Солнце зашло почти мгновенно, как обычно в тропиках, и в кратких сумерках я успел заметить, что лес по берегам стал еще более густым и буйным. Во мраке высились громады древних баобабов, а над рекой изумрудными водопадами покачивались лозы гигантских растений. Надо всем этим царила первобытная тишина, которую нарушали только звуки скрытой экзотической жизни – тайное дыхание невыразимой страсти, непостижимых опасностей, всеохватывающего и неодолимого стремления к размножению.
Высадившись на поросшем травой берегу, мы разбили лагерь на ночь. Поужинав ямсом, земляными орехами и консервированным мясом, к которым я добавил толику пальмового вина, я поднял вопрос о продолжении нашего путешествия; но лишь после того, как я пообещал утроить жалованье гребцам, они согласились доставить меня в страну азомбейцев. Я не был склонен всерьез относиться к их страхам, начиная подозревать, что вся эта история – всего лишь выдумка с единственной целью добиться от меня прибавки. Но доказать это я, естественно, не мог, а гребцы выказывали нежелание продолжать путь, клянясь Аллахом и его пророком Магометом, что им грозит страшная опасность и что они и даже я сам можем стать мясом в супе на пиру азомбейцев или превратиться в дым на языческом алтаре еще до следующего захода солнца. Они рассказали мне о некоторых любопытных подробностях, касавшихся обычаев и верований народа Азомбеи. По их словам, народом этим правила женщина, которую считали живой наместницей богини Ванары, и ей оказывались соответствующие божественные почести. Насколько я смог понять, Ванара была богиней любви и деторождения, чем-то напоминая римскую Венеру и карфагенскую Танит. Даже тогда меня удивило некоторое этимологическое сходство ее имени с именем Венеры – сходство, о котором мне вскоре предстояло многое узнать. Как мне рассказали, поклонение ей сопровождалось настолько разнузданными и дикими обрядами, что те приводили в трепет даже живущих по соседству дикарей, которые и сами предавались низменным практикам, способным вызвать священный ужас у любого правоверного мусульманина.
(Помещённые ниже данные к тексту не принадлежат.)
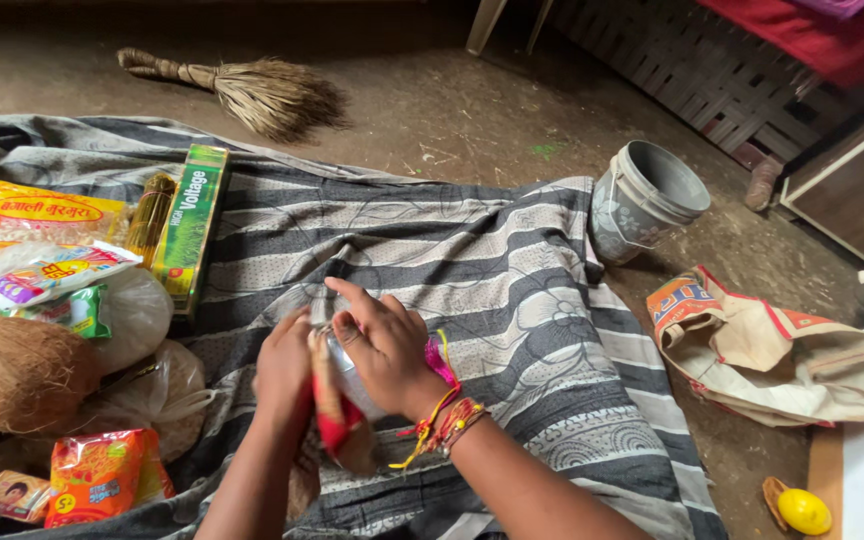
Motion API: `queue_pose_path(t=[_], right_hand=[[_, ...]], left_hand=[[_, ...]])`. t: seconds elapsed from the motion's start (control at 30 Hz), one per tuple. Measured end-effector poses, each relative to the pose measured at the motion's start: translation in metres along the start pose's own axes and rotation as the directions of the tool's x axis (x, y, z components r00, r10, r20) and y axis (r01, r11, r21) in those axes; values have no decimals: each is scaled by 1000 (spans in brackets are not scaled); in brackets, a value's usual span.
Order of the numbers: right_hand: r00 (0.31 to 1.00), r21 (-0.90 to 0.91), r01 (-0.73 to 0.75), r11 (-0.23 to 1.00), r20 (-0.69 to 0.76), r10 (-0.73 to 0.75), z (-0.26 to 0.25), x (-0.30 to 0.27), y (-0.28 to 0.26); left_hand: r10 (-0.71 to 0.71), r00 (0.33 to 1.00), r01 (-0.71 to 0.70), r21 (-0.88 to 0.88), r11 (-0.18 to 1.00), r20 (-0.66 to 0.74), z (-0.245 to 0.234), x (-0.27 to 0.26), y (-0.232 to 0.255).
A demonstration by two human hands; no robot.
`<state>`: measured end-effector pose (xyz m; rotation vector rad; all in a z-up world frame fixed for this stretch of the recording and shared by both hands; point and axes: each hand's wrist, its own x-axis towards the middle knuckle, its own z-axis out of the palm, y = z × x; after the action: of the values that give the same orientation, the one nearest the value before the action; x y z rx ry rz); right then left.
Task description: The person sits on a patterned cloth on the floor and cleans a clear plastic container with a pink lid. They use a small cloth to wipe the exterior and interior surfaces of the container repeatedly.
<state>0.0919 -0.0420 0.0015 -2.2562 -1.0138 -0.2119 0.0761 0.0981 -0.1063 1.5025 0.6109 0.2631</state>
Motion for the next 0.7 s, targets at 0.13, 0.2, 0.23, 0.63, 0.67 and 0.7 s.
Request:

Кроме того, азомбейцев считали отъявленными колдунами, а их шаманов боялись по всей Адамаве.
Хоть я и убеждал себя, что эти слухи весьма преувеличенны, а может быть, и вовсе лишь сказки, они тем не менее возбудили мое любопытство. Мне доводилось видеть некоторые негритянские религиозные обряды, и я вполне мог поверить в рассказы о разнузданных оргиях. Размышляя об услышанном, я долго не мог заснуть, а когда наконец сумел забыться тревожным сном, меня всю ночь мучили беспокойные видения.